Realizing a new class of hybrid organic–inorganic multifunctional perovskite

Abstract

Modification of CH₃NH₃PbI₃ and related hybrid organic–inorganic semiconductors has become an increasingly important effort because of the need to control fundamental material properties. Herein, we closely study material growth to identify the most significant controlling variables determining morphological evolution in a new class of hybrid perovskite alloy. Specifically, drop-casting based perovskite analysis shows that CH₃NH₃Pb(Mn)_yI₃, CH₃NH₃Pb(Fe)_yI₃, CH₃NH₃Pb(Co)_yI₃, and CH₃NH₃Pb(Ni)_yI₃ constitute a unique class of hybrid organic–inorganic perovskite in which growth route most strongly determines morphology. Mn, Fe, Co, and Ni consistently modify CH₃NH₃PbI₃ growth, enabling direct perovskite nucleation to compete with growth through solvent induced intermediate states. We show unambiguously that solvent-perovskite co-crystal formation is responsible for the rod-like thin-film morphology that a great deal of work optimizing perovskite growth in planar heterojunction solar cells endeavors to circumvent.

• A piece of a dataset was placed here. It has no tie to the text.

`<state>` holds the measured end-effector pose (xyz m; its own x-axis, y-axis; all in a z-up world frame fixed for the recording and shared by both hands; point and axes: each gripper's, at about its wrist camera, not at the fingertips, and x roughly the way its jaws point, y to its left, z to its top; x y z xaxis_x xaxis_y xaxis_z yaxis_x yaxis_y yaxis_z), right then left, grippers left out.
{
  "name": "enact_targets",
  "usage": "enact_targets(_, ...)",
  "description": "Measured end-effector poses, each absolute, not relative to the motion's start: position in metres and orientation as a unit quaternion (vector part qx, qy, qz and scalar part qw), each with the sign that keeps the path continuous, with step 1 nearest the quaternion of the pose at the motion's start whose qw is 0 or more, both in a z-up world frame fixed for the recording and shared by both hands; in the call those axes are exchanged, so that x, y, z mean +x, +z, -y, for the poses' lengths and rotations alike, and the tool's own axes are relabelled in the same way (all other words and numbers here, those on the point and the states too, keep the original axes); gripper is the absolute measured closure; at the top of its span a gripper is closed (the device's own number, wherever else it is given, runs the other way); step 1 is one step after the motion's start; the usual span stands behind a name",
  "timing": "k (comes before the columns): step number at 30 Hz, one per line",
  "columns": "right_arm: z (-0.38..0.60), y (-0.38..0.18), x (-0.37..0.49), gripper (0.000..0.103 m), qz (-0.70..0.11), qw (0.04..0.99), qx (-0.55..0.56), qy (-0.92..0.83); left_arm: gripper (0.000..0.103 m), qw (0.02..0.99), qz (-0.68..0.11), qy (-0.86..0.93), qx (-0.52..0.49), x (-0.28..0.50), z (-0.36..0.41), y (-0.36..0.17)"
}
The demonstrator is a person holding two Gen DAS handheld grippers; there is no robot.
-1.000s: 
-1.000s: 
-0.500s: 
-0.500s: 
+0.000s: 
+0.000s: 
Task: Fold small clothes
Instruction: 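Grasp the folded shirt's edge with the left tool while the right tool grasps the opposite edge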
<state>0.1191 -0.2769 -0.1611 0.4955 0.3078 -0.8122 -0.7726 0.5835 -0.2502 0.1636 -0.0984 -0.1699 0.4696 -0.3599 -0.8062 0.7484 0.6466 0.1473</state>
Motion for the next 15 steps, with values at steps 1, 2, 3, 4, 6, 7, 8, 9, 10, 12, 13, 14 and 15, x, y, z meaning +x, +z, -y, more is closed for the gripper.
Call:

In addition to providing insight into the role of growth route in morphological evolution, we also identity the impact of CH₃NH₃I stoichiometry and the impact of magnetic properties on growth as secondary variables that significantly affect optoelectronic properties. Leveraging this understanding to minimize the impact of morphological phenomena on performance, we closely analyze the compositional impact of these transition metals on optoelectronic quality using CH₃NH₃Pb(Fe)_yI₃ as a model system showing that transition metal inclusion of this type leads to trap-assisted recombination within the perovskite bulk that both sharply limits J_sc and causes significant hysteresis. By comparing device performance of Mn, Fe, Co, and Ni based systems, we show that Mn relieves this sharp limitation on J_sc and almost completely eliminates hysteresis. CH₃NH₃Pb(Mn)_yI₃ thus allows the implementation of direct perovskite nucleation while minimizing the deleterious impact of transition metal inclusion. PL analysis shows that this material is also more emissive than CH₃NH₃PbI₃, making it ideal for light production as well. Methodology and insights developed herein outline a generalizable approach for navigating complexity of perovskite compositional modification.